One thing I had a lot of trouble with at the beginning in Germany was groceries. All the brands were new, the apple varieties were different to some extent, and I didn't know exactly what words were being used when I was asked if I wanted a receipt or not. Buying your food is such a basic part of life, but I didn't have a routine or the vocabulary for it in Freiburg.

We talked about reverse culture shock at the beginning of the year, and as the AYFers started disappearing from our lives in waves at the end of July, news of culture shock would filter through on Facebook. I don't think I experienced culture shock coming to Germany, really. Of course it was different, but it wasn't that different. I thought coming home would be the more earthshaking event of the two, because not instinctively knowing how basic things work in your own country, city, house would be so alienating.

But by the time I came home, we'd already spent a fair amount of time in Freiburg brainstorming the mundane things like light switches and doorknobs that are so different than in Germany. In Frankfurt, there were two men letting us onto the tunnel-hallway-thing to the plane and they both sounded like Detroit. Nine hours, two bad movies, and one good one and we were on solid ground again. Signs were in English. My family was with me. We got on the expressway.

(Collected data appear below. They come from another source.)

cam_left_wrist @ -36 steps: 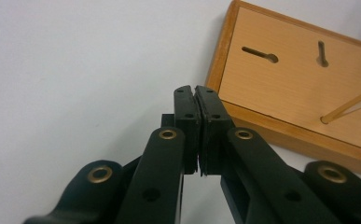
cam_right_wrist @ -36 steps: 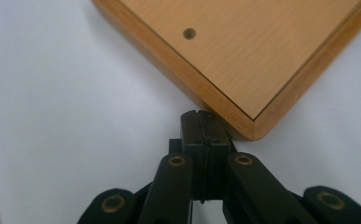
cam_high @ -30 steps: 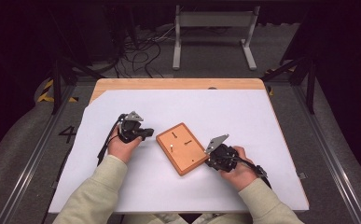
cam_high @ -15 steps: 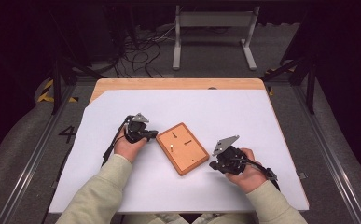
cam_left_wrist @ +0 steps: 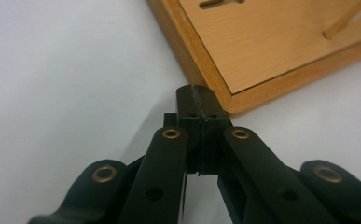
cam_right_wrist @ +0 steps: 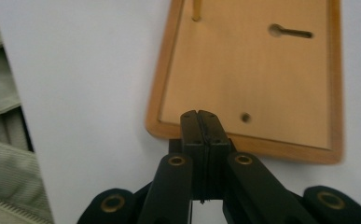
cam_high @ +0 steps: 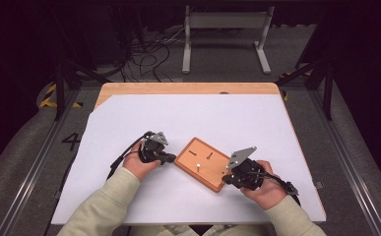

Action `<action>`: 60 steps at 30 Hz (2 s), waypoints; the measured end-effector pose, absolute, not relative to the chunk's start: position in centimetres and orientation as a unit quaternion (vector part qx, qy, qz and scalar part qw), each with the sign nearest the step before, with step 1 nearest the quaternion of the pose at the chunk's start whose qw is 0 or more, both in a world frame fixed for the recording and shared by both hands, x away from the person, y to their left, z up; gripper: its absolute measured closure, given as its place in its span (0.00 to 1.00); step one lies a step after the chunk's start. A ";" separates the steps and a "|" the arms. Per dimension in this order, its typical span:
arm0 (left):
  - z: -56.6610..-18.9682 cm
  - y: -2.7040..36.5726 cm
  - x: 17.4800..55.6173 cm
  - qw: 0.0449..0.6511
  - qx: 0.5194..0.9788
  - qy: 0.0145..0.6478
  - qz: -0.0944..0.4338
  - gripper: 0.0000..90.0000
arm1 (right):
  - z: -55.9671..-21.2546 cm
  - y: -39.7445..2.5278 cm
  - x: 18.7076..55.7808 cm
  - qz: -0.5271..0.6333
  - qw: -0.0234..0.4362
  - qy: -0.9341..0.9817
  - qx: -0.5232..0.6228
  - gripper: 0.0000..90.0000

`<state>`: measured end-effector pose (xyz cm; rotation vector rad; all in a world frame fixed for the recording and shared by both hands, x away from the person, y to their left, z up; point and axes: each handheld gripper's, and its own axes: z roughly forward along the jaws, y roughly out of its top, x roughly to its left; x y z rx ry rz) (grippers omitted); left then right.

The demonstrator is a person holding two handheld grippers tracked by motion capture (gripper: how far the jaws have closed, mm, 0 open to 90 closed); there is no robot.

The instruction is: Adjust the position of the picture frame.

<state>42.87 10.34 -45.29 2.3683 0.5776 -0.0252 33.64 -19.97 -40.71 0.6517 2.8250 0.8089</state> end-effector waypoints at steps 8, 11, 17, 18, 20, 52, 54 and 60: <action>-45.2 10.0 42.5 0.339 0.915 0.219 -0.027 0.99 | -41.8 -18.4 32.2 0.247 0.016 0.952 0.179 1.00; -44.8 10.2 42.5 0.347 0.911 0.222 -0.017 0.95 | -42.0 -17.8 31.6 0.231 0.017 0.959 0.165 1.00; -43.9 11.4 42.5 0.365 0.900 0.239 0.000 0.93 | -42.7 -18.3 32.3 0.210 0.031 0.960 0.185 1.00; -43.9 11.4 42.5 0.365 0.900 0.239 0.000 0.93 | -42.7 -18.3 32.3 0.210 0.031 0.960 0.185 1.00; -43.8 11.7 42.4 0.367 0.898 0.242 0.000 0.93 | -42.7 -18.8 32.7 0.205 0.046 0.958 0.196 1.00; -44.0 13.0 42.4 0.374 0.883 0.282 0.018 0.91 | -43.4 -25.0 41.9 0.238 0.165 0.876 0.386 1.00; -43.9 13.2 42.4 0.376 0.882 0.285 0.023 0.91 | -43.4 -24.2 41.9 0.238 0.167 0.879 0.378 1.00; -43.7 13.7 42.5 0.382 0.876 0.295 0.028 0.91 | -43.6 -21.6 42.1 0.243 0.164 0.888 0.353 1.00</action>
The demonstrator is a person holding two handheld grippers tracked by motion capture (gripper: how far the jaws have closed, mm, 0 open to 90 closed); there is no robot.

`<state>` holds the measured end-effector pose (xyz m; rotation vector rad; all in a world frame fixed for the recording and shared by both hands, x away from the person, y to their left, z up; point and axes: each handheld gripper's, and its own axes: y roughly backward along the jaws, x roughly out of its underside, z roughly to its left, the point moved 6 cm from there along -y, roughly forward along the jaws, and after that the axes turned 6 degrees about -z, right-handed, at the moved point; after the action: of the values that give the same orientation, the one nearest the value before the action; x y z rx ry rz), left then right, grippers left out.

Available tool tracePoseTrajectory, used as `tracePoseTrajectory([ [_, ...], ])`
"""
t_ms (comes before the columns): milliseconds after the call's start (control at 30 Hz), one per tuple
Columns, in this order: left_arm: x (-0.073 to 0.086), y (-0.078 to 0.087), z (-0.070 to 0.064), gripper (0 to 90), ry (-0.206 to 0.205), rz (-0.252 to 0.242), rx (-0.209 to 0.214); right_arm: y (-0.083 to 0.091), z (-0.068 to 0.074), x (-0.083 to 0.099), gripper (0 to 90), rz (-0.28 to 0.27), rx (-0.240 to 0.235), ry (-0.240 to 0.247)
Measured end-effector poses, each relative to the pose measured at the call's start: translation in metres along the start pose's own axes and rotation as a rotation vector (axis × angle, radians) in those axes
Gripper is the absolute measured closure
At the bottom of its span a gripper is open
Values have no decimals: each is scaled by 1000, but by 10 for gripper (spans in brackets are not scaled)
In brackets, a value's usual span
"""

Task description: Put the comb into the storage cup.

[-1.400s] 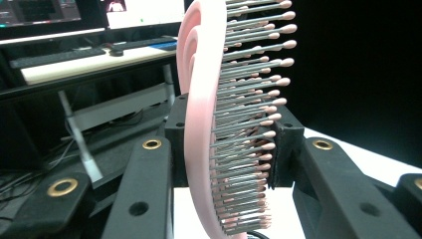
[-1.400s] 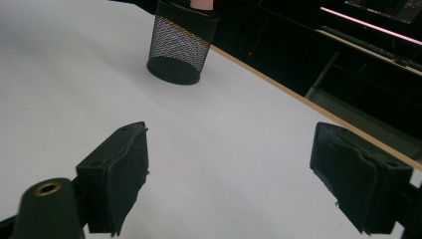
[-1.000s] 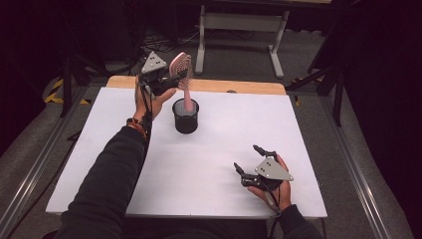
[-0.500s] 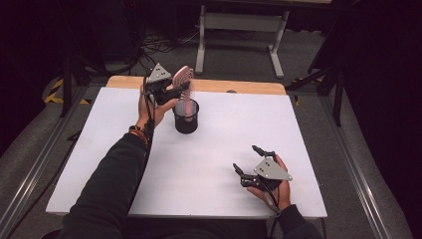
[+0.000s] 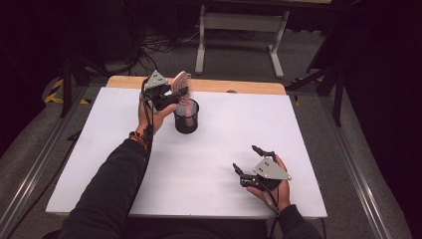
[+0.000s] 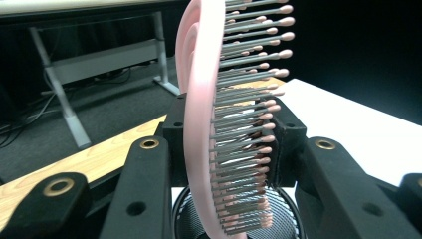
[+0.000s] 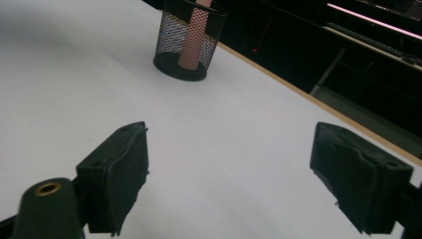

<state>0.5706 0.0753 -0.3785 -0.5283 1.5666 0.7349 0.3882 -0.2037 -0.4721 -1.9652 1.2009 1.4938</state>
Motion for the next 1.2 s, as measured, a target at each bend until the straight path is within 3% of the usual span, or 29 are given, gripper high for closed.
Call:
tracePoseTrajectory([
  [433, 11, 2, 17, 574, 45, -19, -50, -2, 0, 2, 157, 13, 1, -1],
  [900, 29, 5, 28, 433, 99, -15, -90, -3, 2, 3, 159, 21, -3, 7],
  [967, 32, 7, 31, 415, 117, -16, -86, -3, 2, 3, 159, 22, -2, 10],
  [1200, 44, 6, 33, 389, 114, -2, -79, -4, 6, 2, 160, 30, -9, 38],
])
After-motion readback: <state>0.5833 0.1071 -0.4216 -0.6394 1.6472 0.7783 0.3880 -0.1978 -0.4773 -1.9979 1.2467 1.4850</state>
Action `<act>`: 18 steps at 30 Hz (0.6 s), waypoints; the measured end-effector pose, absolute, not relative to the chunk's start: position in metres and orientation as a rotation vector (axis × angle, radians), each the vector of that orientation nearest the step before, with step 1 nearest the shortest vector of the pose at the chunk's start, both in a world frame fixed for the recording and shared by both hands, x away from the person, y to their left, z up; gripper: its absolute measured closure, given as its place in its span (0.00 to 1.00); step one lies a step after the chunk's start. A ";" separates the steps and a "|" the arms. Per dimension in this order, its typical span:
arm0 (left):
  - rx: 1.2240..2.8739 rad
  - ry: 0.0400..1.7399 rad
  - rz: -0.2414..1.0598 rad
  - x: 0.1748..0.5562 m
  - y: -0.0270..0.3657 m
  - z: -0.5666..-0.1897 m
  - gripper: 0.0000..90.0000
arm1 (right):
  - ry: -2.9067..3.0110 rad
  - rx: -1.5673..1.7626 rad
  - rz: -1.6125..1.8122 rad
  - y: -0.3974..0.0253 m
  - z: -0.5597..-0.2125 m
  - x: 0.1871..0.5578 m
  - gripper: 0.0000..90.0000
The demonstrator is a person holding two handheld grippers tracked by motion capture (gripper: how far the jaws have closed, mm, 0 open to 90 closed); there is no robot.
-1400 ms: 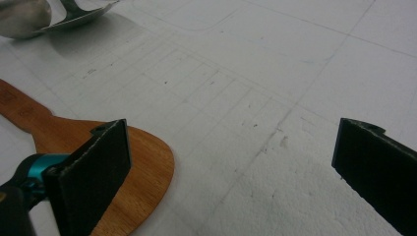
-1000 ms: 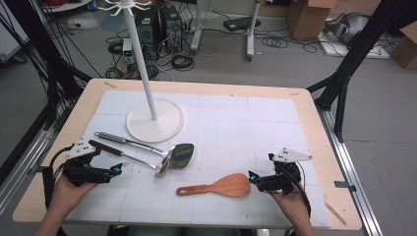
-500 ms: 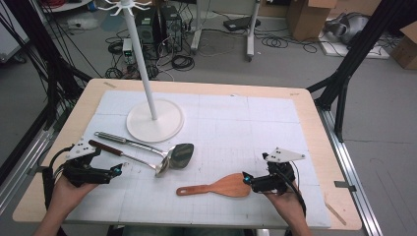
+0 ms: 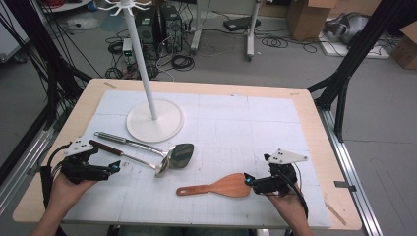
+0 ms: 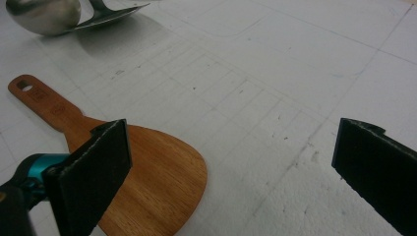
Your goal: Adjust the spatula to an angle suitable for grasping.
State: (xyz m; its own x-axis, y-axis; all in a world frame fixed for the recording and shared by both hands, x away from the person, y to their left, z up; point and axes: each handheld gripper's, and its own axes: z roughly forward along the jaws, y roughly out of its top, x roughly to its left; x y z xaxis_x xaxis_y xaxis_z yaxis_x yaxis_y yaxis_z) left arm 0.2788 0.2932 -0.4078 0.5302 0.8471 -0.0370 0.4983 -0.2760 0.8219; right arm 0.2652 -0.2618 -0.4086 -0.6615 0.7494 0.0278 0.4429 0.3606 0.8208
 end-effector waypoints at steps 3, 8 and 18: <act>1.941 1.105 0.530 0.284 0.295 -0.405 0.03 | 2.264 1.054 1.218 -0.264 -0.408 0.264 0.00; 1.962 1.094 0.541 0.294 0.295 -0.399 0.03 | 2.252 1.060 1.227 -0.267 -0.407 0.264 0.00; 1.975 1.118 0.562 0.322 0.307 -0.384 0.13 | 2.244 1.054 1.239 -0.267 -0.406 0.266 0.00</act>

My instinct was to order my lunch-dinner-post-plane-meal in German, so I tried to get my mom to order for me but ended up doing it myself. Sitting in the Secretary of State at Alter and Mack felt really exciting to me despite the long lines or maybe because of the crowd. The way the clouds are so fluffy and expansive in the wide Michigan sky continues to amaze me. Being able to drive is so convenient, and being able to buy alcohol legally in America feels cooler than I ever would have expected, considering I don't really like it and could buy it legally all year in Europe. The sentimentality for farmland and the history of immigration and the frontier and proper (Great) lakes and so many things American that grew while I was away hasn't died down since my return, although it does not extend to parts of Ann Arbor like the masses of drunk football fans in awful yellow shirts or the unnecessary air conditioning in so many of my classrooms. I also feel a little out of things a lot of the time, like I'm in a fog and don't really connect to anyone or anything.


Mainly, though, I feel like I came back to the same place I had left (except with Obama stickers on basically every car in this city now), nothing really has changed (even though plenty has), and Germany was probably a dream that never happened. Most things seem normal. But the grocery stores here are a problem now. I can't handle this Kroger which is not organized like the one I grew up going to and does not sell the food I ate in Germany. It feels so foreign and yet not, and I hate it.

1. Double rainbow to the east of the city, viewed from my street. Our German friends got great pictures of it over Conner, on their way from I-94 to our house.
2. Huron with a heavy blanket of clouds.